I grunted again, angling toward the darkness once more.
“I don’t know how to beat what’s coming,” she said quietly. “Who to support. What I’m even supposed to do. Every choice hurts someone.”
She swallowed.
“And I’m terrified that no matter what I choose… this only ends one way.”
We can leave. Right now.
“And go where?”
Away. Far away, where no one can reach us.
She chuckled. “That would be nice, but I couldn’t leave Dev. Or Ash. Or even Kieran. I couldn’t leave Sable, not after she sacrificed so much for me.”
You would bind your life to theirs?
“Not my life, Sy. But maybe my loyalty. My friendship. My heart.”
And the Equinox?
“Has good intentions, I’m sure. But…”
You do not trust them.
“No. I don’t,” she said simply.
Why?
“Because despite what they claim, they don’t want balance,” she said. “They want vengeance. And that isn’t a good enough reason. It can’t be.”
True balance is hard to find . But I am with you, little one.
Shouting below snapped my attention down.
The chanting cut off.
“What is that?” Seph asked.
Something screamed through the air.
A bolt — iron-tipped, blazing with white light hurtled towards us.
Then the bells rang out, loud and warning.
I twisted seconds too late.
Pain exploded through my left wing.
I roared, the sound tearing from my chest as my flight faltered. My wing locked, useless, fire racing along the joint where the bolt had struck. The sky lurched violently.
“No!” Seph cried, clutching at my spines.

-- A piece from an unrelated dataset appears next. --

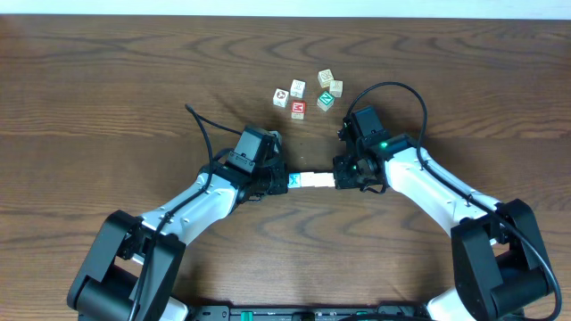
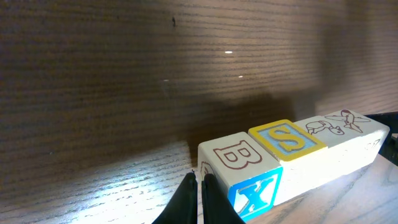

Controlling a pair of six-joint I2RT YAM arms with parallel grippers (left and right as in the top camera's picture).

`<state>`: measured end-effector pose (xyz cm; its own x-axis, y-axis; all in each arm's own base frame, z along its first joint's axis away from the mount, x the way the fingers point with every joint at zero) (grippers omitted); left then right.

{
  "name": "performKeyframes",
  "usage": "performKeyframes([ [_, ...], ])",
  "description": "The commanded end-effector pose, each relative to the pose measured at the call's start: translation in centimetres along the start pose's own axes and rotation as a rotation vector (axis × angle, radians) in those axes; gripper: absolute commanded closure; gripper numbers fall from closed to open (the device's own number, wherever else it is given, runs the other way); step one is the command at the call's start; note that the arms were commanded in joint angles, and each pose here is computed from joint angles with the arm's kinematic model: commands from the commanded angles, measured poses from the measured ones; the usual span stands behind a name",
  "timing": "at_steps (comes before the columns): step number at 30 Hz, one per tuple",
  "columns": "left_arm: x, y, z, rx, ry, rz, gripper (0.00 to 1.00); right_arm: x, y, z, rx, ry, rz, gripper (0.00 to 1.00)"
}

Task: Lift 4 blocks

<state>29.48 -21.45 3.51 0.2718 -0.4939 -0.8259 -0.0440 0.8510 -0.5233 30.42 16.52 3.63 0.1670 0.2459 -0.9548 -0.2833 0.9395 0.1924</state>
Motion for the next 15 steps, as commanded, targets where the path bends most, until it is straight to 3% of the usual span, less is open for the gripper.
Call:
performKeyframes([
  [1,0.2,-2.4,-1.5,0.049,0.059,-0.095,0.93,0.1,3.8,-0.5,-0.045,0.022,0.145,0.99],
  [15,0.2,-1.9,-1.4,0.057,0.050,-0.069,0.93,1.1,3.4,-1.7,-0.042,0.033,0.141,0.99],
])
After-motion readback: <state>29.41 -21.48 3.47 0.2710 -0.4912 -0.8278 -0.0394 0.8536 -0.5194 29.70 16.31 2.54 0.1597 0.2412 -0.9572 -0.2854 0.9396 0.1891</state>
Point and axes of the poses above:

I twisted instinctively, angling my body to shield her as gravity seized us. I veered away from the city, forcing my wounded body as far as it would go.
Hold on!
I beat my good wing hard, fighting the pull, fighting the darkness rushing up to meet us. The mountains rose too fast. The river spun beneath us, a silver blur.
I could not keep us aloft.
Not like this.
I folded around her, drawing my wings tight, turning my body so I would take the impact.
We fell, tumbling straight into the river, darkness swallowing us whole.